START MATERIAL PROVIDED
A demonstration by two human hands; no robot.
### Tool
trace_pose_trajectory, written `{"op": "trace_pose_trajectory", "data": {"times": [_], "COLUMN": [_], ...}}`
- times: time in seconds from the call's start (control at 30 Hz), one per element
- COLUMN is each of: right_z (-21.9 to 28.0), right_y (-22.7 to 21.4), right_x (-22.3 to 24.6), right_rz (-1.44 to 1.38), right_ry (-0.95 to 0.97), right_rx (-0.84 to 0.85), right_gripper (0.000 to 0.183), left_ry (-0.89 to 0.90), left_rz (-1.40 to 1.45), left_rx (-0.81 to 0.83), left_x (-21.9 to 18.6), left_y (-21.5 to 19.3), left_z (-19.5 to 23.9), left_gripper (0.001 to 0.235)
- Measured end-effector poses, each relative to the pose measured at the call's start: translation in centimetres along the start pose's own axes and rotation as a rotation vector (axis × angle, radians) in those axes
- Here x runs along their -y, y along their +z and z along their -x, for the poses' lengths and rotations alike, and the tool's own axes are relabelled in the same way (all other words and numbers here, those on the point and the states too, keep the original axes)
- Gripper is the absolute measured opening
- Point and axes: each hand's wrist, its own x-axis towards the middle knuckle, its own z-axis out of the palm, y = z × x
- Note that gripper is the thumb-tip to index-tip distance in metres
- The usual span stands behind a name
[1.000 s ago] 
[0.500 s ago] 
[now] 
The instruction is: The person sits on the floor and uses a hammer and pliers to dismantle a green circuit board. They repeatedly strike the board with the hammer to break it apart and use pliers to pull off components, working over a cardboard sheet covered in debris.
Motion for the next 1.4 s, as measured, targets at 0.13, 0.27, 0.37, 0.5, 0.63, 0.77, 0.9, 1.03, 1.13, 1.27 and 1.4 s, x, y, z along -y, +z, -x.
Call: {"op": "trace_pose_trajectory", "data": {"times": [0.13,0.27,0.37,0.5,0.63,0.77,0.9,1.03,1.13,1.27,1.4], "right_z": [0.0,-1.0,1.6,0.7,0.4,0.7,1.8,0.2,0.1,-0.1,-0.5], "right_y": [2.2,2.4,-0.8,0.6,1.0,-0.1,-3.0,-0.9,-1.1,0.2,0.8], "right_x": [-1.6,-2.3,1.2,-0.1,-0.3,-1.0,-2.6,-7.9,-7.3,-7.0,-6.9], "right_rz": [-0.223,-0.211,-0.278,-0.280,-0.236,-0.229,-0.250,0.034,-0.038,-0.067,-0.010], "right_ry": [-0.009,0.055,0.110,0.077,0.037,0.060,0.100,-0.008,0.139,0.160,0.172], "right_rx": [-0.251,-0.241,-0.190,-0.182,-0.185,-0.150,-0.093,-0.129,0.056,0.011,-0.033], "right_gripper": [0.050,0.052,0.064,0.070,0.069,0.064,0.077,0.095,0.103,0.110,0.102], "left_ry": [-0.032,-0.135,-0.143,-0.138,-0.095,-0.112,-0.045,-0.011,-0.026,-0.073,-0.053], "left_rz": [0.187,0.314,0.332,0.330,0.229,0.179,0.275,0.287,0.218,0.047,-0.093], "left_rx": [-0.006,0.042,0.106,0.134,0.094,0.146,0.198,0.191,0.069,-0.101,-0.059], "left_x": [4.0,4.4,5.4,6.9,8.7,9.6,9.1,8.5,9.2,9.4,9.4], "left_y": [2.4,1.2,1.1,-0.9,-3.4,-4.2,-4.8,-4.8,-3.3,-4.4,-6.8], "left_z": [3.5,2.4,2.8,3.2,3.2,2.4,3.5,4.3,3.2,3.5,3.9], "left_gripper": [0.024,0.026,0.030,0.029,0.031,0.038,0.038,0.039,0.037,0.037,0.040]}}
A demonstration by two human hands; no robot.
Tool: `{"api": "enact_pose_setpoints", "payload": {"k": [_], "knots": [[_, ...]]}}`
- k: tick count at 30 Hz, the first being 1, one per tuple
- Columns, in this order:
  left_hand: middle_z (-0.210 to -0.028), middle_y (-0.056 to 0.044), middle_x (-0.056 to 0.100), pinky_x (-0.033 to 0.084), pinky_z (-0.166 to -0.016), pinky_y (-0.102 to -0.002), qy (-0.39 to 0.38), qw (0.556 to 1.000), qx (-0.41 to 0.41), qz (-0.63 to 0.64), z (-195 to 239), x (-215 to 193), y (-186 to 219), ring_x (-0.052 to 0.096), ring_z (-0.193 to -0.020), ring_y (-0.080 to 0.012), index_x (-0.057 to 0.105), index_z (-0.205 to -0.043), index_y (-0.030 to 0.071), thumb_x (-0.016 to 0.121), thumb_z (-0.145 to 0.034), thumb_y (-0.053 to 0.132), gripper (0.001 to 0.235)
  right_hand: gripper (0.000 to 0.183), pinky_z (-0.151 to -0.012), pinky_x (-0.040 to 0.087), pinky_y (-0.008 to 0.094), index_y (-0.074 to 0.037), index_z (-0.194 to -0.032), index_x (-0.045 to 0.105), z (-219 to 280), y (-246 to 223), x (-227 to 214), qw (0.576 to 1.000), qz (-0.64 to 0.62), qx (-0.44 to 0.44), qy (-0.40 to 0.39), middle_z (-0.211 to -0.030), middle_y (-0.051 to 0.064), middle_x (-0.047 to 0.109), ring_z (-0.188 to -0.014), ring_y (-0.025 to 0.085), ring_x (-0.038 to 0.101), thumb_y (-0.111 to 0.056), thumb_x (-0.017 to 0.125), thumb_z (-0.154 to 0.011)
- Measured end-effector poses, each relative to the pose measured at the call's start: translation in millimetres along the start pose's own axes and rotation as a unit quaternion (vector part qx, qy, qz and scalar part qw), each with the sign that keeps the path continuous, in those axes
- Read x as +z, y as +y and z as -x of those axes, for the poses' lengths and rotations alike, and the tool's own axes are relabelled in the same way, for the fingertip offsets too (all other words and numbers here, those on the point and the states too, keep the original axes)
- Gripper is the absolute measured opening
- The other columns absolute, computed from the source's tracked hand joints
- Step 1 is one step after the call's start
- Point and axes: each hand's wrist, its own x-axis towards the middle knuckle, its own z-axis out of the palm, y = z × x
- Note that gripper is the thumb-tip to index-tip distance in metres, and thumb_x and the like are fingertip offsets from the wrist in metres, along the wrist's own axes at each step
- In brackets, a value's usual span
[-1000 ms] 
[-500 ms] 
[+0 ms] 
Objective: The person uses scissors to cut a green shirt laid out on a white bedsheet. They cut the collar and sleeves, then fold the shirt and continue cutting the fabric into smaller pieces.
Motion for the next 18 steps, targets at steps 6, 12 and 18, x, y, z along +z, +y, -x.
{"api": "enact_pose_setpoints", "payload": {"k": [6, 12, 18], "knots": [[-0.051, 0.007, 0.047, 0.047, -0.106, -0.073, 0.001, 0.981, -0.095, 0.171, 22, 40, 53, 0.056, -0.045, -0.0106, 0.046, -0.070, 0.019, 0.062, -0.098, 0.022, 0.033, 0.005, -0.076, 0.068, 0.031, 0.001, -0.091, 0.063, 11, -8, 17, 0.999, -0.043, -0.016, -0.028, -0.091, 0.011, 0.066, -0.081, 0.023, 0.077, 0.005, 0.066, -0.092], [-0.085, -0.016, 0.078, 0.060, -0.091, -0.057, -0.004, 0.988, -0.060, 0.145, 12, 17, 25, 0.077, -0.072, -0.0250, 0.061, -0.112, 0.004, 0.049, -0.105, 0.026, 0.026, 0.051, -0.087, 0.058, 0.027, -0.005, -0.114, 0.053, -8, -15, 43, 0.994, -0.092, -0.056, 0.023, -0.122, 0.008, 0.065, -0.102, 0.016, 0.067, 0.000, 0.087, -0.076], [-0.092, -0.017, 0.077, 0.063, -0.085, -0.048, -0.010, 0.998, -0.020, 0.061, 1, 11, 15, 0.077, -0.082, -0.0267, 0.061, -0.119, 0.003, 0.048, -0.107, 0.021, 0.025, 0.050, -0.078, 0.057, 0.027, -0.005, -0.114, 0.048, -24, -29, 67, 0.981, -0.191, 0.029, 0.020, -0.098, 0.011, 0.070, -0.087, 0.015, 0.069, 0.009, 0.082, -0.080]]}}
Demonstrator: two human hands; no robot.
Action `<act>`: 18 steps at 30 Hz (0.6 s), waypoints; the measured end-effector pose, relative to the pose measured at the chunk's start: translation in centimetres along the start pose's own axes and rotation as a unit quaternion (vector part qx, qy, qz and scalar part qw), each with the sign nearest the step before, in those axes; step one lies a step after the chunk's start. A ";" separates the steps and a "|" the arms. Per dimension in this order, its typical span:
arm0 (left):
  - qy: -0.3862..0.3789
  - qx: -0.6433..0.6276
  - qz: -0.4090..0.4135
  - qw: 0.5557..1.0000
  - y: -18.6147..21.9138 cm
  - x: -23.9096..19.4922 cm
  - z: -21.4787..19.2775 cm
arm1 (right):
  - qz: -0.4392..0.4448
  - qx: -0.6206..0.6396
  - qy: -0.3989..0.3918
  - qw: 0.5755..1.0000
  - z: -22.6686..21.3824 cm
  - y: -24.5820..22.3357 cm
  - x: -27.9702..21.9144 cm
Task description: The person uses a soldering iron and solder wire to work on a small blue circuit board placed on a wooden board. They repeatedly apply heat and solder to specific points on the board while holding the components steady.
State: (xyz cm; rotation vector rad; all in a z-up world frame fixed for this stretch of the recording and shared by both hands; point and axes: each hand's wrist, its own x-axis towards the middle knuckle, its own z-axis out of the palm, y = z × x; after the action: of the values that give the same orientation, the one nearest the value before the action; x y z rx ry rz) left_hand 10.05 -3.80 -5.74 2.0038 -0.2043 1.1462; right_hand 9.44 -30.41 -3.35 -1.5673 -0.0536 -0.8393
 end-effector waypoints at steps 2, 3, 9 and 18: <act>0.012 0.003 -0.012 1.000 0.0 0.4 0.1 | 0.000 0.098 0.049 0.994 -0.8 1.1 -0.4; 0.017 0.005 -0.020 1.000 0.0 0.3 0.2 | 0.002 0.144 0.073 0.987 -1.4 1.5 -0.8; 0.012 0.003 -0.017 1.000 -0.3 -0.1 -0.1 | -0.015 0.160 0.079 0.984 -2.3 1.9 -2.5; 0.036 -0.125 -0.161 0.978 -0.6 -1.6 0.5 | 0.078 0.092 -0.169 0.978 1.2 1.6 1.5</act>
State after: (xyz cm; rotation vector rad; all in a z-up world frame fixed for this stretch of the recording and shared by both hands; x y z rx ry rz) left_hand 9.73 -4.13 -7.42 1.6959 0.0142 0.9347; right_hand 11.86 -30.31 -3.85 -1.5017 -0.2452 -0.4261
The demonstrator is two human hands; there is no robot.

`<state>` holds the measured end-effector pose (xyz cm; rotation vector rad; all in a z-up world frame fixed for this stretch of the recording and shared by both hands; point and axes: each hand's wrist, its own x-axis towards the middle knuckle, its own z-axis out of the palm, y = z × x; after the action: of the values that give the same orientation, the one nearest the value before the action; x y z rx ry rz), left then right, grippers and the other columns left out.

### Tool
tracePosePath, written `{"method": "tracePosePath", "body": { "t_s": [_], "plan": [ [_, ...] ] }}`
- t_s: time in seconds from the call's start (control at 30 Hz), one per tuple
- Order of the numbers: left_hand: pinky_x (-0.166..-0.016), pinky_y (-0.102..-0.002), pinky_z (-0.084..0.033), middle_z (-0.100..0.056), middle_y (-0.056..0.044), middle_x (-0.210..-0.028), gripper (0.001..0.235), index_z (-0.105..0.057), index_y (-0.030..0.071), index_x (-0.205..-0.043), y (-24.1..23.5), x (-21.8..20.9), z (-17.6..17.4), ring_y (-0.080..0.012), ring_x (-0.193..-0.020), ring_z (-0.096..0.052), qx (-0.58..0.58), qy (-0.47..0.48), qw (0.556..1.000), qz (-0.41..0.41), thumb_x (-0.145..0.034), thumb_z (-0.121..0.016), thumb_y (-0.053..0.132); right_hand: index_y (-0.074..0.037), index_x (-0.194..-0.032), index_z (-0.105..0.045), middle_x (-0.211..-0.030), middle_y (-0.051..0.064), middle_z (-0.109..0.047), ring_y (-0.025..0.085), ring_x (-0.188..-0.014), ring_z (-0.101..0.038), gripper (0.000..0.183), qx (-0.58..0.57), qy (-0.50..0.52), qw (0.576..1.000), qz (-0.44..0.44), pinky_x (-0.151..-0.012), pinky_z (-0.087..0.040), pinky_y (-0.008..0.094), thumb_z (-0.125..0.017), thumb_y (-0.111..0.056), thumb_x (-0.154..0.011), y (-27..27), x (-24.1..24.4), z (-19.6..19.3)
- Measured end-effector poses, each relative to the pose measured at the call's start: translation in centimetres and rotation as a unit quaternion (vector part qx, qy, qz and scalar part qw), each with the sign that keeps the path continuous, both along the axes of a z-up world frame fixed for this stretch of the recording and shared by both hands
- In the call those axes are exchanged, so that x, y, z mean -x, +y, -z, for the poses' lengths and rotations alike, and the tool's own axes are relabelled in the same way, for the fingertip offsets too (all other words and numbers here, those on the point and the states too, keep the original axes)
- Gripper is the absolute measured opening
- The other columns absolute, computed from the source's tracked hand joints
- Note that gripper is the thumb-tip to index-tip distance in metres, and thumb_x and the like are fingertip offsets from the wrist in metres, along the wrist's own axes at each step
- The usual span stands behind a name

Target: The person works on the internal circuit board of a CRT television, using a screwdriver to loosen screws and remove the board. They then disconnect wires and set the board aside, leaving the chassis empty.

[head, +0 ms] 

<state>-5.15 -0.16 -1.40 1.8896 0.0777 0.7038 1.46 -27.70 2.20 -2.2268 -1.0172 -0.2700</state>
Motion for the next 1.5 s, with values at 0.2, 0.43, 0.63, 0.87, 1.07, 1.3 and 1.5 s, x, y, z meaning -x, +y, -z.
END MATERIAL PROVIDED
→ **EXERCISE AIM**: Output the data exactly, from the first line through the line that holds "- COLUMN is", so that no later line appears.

→ **ANSWER BELOW**:
A demonstration by two human hands; no robot.
### Tool
trace_pose_trajectory, written `{"op": "trace_pose_trajectory", "data": {"times": [_], "COLUMN": [_], ...}}`
- times: time in seconds from the call's start (control at 30 Hz), one per element
- COLUMN is each of: right_z (-21.9 to 28.0), right_y (-22.7 to 21.4), right_x (-22.3 to 24.6), right_rz (-1.44 to 1.38), right_ry (-0.95 to 0.97), right_rx (-0.84 to 0.85), right_gripper (0.000 to 0.183), left_ry (-0.89 to 0.90), left_rz (-1.40 to 1.45), left_rx (-0.81 to 0.83), left_x (-21.9 to 18.6), left_y (-21.5 to 19.3), left_z (-19.5 to 23.9), left_gripper (0.001 to 0.235)

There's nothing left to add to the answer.